Accuracy-Related Penalty? The accuracy-related penalty is 20% of a tax underpayment, and the penalty goes up to a whopping 40% in certain cases. For the 2001 tax year involved here, one could avoid the penalty if there was reasonable cause and the taxpayer acted in good faith. Reasonable reliance on professional advice qualifies as reasonable cause.
Palmlund was a sophisticated businessman and investor, and this was a “son-of-boss” tax shelter. His lawyer prepared a tax opinion (the Tax Court called it “sloppy”) based on apparently bogus representations by Palmlund that this was a real economic deal (which it clearly was not).

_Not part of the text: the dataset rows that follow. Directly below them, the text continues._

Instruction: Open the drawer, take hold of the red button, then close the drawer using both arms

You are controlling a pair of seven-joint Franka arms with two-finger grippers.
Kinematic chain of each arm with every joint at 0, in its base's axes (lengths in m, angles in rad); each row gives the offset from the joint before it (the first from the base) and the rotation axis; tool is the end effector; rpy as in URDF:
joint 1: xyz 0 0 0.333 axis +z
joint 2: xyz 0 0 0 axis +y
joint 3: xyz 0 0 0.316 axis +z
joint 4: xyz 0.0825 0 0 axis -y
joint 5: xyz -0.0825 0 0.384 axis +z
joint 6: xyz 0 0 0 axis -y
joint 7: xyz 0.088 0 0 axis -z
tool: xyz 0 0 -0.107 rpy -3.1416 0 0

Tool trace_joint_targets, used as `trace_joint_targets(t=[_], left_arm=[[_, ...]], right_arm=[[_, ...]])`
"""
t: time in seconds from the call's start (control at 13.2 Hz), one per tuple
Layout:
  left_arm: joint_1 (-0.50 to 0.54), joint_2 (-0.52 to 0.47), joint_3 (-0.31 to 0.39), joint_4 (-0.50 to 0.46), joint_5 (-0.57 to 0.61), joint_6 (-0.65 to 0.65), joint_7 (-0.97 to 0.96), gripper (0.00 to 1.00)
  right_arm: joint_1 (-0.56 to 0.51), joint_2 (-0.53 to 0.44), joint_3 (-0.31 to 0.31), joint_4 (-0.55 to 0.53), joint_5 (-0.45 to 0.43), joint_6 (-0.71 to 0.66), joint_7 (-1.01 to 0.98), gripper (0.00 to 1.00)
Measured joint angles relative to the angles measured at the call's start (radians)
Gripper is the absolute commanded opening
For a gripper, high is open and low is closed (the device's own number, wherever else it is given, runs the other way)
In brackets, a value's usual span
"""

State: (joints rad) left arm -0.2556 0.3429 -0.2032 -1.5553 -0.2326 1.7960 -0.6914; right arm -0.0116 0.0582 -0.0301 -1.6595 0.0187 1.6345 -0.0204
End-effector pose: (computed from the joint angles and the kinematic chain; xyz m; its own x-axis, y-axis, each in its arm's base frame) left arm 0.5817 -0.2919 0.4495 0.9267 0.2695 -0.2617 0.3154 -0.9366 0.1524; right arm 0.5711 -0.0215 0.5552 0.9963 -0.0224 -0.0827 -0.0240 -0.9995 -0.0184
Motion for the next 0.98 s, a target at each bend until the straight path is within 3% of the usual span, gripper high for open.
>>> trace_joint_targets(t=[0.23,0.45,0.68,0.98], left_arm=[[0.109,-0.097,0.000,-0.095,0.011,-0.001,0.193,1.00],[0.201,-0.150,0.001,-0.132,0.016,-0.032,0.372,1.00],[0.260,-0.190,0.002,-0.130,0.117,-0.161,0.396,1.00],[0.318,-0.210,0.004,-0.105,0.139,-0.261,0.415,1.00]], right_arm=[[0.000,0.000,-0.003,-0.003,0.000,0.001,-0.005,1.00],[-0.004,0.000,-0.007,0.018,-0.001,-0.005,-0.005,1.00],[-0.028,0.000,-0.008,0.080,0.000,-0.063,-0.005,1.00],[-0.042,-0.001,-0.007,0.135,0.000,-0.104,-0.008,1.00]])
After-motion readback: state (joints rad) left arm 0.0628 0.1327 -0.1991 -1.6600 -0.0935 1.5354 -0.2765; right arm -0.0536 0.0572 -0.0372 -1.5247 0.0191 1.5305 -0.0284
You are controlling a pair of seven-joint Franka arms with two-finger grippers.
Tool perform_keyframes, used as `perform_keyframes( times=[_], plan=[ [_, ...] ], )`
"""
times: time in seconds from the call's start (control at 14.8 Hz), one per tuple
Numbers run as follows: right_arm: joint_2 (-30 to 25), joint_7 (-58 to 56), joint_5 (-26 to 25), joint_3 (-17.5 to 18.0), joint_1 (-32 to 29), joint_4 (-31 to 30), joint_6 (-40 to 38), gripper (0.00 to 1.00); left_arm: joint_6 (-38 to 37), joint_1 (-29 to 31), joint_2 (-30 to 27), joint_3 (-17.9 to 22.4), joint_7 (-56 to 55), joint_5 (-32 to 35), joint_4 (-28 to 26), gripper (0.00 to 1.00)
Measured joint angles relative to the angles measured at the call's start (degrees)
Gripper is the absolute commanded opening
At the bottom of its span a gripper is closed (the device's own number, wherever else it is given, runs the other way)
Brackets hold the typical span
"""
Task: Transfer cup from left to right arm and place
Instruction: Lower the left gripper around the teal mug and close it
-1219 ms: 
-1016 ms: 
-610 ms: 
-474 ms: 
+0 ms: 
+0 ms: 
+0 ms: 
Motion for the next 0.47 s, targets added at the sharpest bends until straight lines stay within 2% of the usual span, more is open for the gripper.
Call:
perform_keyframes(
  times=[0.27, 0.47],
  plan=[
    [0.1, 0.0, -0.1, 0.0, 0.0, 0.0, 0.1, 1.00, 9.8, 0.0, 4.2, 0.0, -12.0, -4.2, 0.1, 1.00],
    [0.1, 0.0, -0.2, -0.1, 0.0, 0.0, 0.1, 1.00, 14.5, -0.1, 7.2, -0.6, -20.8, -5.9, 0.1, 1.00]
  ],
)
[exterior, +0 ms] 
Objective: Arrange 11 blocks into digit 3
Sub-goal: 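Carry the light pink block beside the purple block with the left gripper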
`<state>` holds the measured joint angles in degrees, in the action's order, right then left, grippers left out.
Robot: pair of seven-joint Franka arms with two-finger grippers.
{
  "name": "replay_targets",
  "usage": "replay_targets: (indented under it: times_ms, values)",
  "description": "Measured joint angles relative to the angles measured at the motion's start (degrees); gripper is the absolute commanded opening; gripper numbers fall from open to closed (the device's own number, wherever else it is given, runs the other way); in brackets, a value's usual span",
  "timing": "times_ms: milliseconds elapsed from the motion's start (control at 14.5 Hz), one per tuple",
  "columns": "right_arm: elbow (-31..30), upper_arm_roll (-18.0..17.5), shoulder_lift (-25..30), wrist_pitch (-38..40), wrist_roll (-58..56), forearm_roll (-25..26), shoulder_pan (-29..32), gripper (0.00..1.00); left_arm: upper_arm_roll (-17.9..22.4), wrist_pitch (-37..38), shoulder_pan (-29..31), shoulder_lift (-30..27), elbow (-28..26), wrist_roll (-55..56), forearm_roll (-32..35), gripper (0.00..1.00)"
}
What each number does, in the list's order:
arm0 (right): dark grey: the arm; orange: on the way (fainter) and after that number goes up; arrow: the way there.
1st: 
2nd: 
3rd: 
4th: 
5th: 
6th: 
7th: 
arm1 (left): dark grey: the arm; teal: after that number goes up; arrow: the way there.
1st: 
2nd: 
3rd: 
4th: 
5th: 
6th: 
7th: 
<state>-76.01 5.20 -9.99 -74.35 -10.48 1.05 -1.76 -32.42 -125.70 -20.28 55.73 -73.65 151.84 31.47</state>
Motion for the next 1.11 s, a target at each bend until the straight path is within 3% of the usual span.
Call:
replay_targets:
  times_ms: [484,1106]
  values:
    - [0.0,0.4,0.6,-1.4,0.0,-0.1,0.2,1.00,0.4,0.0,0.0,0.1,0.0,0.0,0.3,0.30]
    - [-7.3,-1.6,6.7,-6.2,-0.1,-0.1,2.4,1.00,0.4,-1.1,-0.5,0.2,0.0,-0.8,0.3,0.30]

Palmlund’s regular accounting firm approved it and charged extra for the return preparation.
Like many other shelters, this one failed. Palmlund admitted he owed the additional taxes, but tried to avoid the accuracy-related penalty by saying he relied on his lawyer and accounting firm. The Tax Court said no.
Three factors determine whether a taxpayer properly relied on professional advice:
1. Whether the adviser was a competent professional with sufficient expertise to justify the reliance;
2. Whether the taxpayer provided the adviser with necessary and accurate information; and
3. Whether the taxpayer actually relied in good faith on the adviser’s judgment.
Despite a sloppy opinion, the Tax Court said Palmlund’s advisers were competent professionals who gave him necessary and accurate information! However, Palmlund couldn’t satisfy the third test because:
• His business sophistication and experience made it hard to believe he didn’t know this transaction was improper. It seemed doubtful that he acted in good faith in light of his experience, knowledge, and education.
• The opinion letter was filled with Palmlund’s representations, many of which were not true. The Tax Court found it hard to believe that someone as sophisticated as Palmlund would not suspect something was amiss.
• The lawyer and accounts were “promoters” of the transaction.
What’s a Promoter? A “promoter” is “an adviser who participated in structuring the transaction or is otherwise related to, has an interest in, or profits from the transaction.” See Tiger’s Eye Trading, LLC v. Commissioner. Both the lawyer and accountants did here. Because they structured the transaction and profited from implementing it, they were “promoters.” Palmlund could not rely on their advice in good faith.
The Tax Court quipped, “promoters take the good-faith out of good-faith reliance.” Clever but true.